Economics 210a is required for first-year Ph.D. students in Economics here at Berkeley. The course introduces selected themes from the economic history literature but does not claim to present a narrative account of world economic history. Emphasis is placed on the uses of economic theory, and on the insights (if any) a knowledge of history can give to the practicing economist.
Requirements are: (i) doing the reading, (ii) attending the class, (iii) talking in class, and (iv) writing the papers. When the course goes well, it is primarily discussion; when the course goes badly, it is primarily lecture. Because discussion will focus on the issues raised, resolved, and left unanswered by the assigned readings, readings should be completed before class.
Grades will be based 40 percent on one to two-page memos due before each class meeting, 20 percent on class participation, and 40 percent on the research paper. Two- page memos cannot be exhaustive, nor can they provide definitive answers. But they can explain why the question asked is important, summarize how at least some of the articles assigned for the upcoming class approach it, and provide a provisional assessment of conclusions.
Your research paper is due on Wednesday, May 12th (that is, exactly one week after the last class meeting). The paper should provide new information or evidence on a topic in economic history. It should not simply summarize an existing literature. The writing and submission process requires that you meet two benchmarks. You should discuss your paper topic during office hours during the first half of the semester, and then submit a brief paper prospectus prior to the commencement of spring break. Your prospectus should motivate the topic (explain why it is important), state your hypothesis (or question), and describe the historical materials that you will use to analyze it. The grade you receive on your paper will depend also on the quality of the prospectus and on your meeting these two benchmarks.

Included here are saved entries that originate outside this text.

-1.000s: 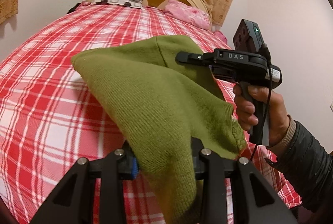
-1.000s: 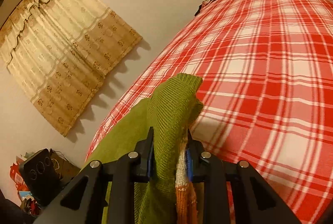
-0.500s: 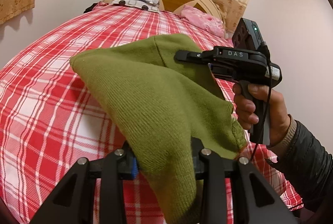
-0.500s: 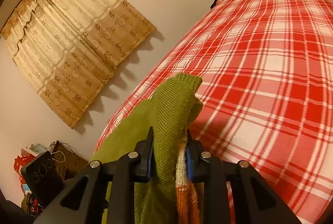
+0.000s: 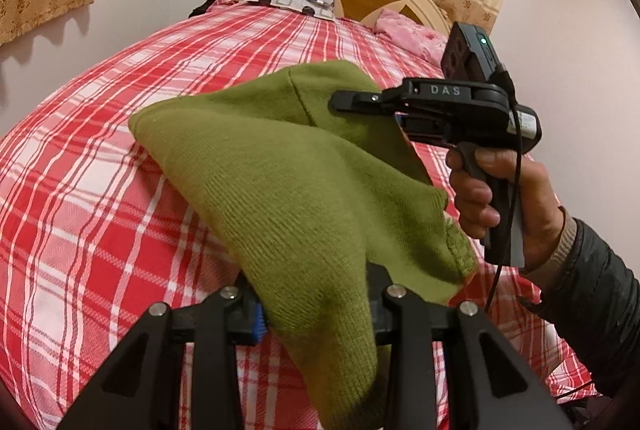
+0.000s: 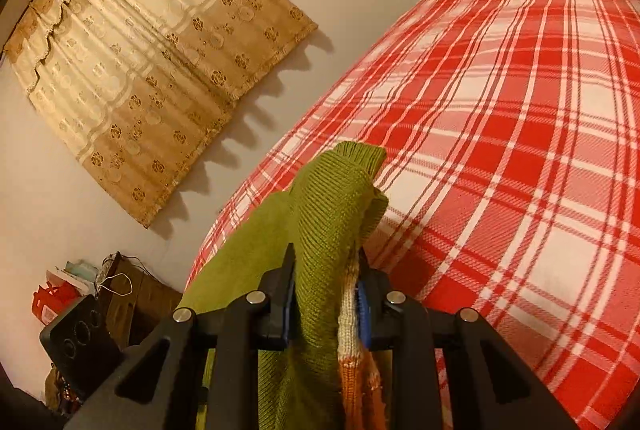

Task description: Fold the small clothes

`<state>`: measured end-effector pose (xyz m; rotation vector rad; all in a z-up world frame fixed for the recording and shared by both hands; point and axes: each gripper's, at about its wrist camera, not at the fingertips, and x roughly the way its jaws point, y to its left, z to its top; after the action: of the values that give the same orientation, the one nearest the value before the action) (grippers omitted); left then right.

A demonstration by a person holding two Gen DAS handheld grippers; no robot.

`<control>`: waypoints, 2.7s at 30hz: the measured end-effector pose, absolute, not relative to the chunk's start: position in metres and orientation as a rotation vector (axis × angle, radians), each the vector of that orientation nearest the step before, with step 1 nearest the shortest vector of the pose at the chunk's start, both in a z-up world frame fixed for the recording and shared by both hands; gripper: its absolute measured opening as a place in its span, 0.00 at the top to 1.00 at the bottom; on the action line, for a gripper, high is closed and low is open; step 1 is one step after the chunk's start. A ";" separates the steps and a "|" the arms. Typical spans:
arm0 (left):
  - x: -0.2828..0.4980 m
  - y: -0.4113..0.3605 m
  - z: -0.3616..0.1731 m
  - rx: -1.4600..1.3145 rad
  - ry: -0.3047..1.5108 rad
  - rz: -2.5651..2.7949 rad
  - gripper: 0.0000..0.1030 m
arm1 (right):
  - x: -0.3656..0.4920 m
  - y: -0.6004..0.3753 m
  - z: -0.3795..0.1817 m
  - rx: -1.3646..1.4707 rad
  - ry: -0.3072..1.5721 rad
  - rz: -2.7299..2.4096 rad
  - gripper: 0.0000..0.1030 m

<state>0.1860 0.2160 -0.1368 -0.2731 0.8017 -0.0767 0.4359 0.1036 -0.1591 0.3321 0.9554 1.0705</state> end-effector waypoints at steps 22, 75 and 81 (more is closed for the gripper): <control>0.167 0.220 -0.173 -0.284 0.883 -0.031 0.49 | 0.446 0.119 -0.196 0.208 1.031 0.945 0.73; 0.108 0.186 -0.082 -0.053 0.642 0.176 0.14 | 0.188 0.032 -0.076 -0.138 0.538 0.731 0.35; 0.108 0.183 -0.083 -0.055 0.644 0.172 0.14 | 0.187 0.029 -0.075 -0.134 0.533 0.725 0.35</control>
<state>0.1082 0.1833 -0.0832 -0.0546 0.6443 0.1717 0.1868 0.0288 -0.0749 -0.1340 0.5333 0.7246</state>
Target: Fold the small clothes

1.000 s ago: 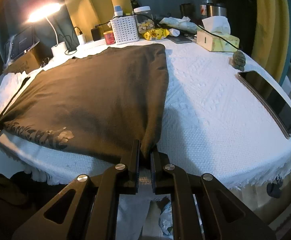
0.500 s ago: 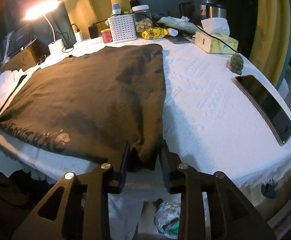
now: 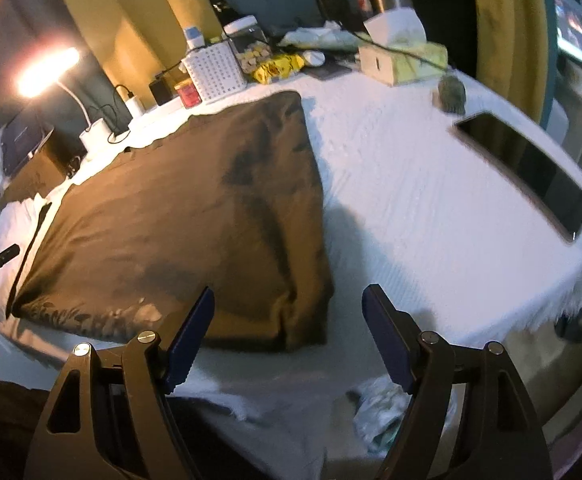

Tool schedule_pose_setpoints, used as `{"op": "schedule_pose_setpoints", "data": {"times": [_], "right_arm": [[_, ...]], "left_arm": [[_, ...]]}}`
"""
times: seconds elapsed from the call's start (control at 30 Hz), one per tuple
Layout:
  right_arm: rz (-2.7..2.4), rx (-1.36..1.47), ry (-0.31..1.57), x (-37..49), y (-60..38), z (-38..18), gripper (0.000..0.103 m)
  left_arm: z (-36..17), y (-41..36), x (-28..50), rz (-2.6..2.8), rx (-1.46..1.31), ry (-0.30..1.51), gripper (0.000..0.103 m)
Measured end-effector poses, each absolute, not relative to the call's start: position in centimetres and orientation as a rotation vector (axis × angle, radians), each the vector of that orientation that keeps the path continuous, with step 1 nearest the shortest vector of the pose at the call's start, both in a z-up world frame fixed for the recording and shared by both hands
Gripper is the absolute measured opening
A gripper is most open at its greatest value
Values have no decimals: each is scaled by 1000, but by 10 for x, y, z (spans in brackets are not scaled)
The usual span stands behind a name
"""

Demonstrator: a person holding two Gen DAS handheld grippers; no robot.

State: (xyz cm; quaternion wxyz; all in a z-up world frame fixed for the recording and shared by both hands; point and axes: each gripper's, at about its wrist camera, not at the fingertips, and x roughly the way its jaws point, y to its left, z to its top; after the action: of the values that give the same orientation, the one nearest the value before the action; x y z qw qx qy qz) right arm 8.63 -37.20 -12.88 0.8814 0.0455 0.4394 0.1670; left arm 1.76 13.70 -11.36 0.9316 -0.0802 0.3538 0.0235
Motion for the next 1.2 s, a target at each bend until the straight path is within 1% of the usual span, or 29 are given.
{"op": "schedule_pose_setpoints", "data": {"times": [0.27,0.47,0.53,0.6,0.9,1.1,1.13,1.2], "right_arm": [[302,200,1000,72,-360,-139,79],[258,219,982,75,-343,-140,80],[256,204,973,81,-334,-141,82],[247,214,964,89,-328,-141,86],[261,356,887,131,-307,-144,87],[310,345,876,167,-289,-145,86],[315,336,873,174,-287,-144,84],[321,336,882,186,-285,-147,59]], "left_arm": [[-117,157,31,26,-186,710,76],[-122,179,41,34,-213,722,77],[-123,185,44,33,-218,725,77],[-123,188,45,32,-222,726,77],[-125,195,63,17,-224,756,77],[-125,192,80,-13,-227,771,77],[-125,190,83,-18,-223,770,77],[-126,187,88,-18,-212,776,77]]}}
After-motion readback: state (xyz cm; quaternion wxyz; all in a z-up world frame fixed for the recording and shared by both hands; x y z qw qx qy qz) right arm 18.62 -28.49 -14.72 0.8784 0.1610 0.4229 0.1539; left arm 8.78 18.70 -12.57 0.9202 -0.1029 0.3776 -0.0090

This paper should go beyond summarizing or synthesizing a literature: students should use the tools of economic theory and empirical analysis to pose and answer an historical question. The paper must have historical substance. The paper may cover almost any topic in economic history. You are not limited to the material covered in 210a. The only requirement is that the topic must genuinely involve the past. Comparisons of past and current events are certainly fine, but studies of developments solely after 1973 are not. Aim at a length of 5 to 10 pages or so for the prospectus, and more for the final paper. A final paper less than 15 pages tends to make your instructor suspicious, while a final paper more than 25 pages tends to make your instructor cranky.
Coming up with a promising paper topic is part of this exercise. Your entire graduate career (indeed, for most of you, your entire career) will center around identifying interesting questions to be answered. Successful papers in the past have generally come out of a comment on or an extension of an interesting paper assigned in this course (or one not assigned in this course); a comparison of some past episode with present; the finding of an interesting dataset; a new test of an old debate; or some historical natural experiment.
Readings are available on the web. Access to readings available through Jstor and other proprietary sources may require you to log on through a university-recognized computer and/or enter your Calnet ID.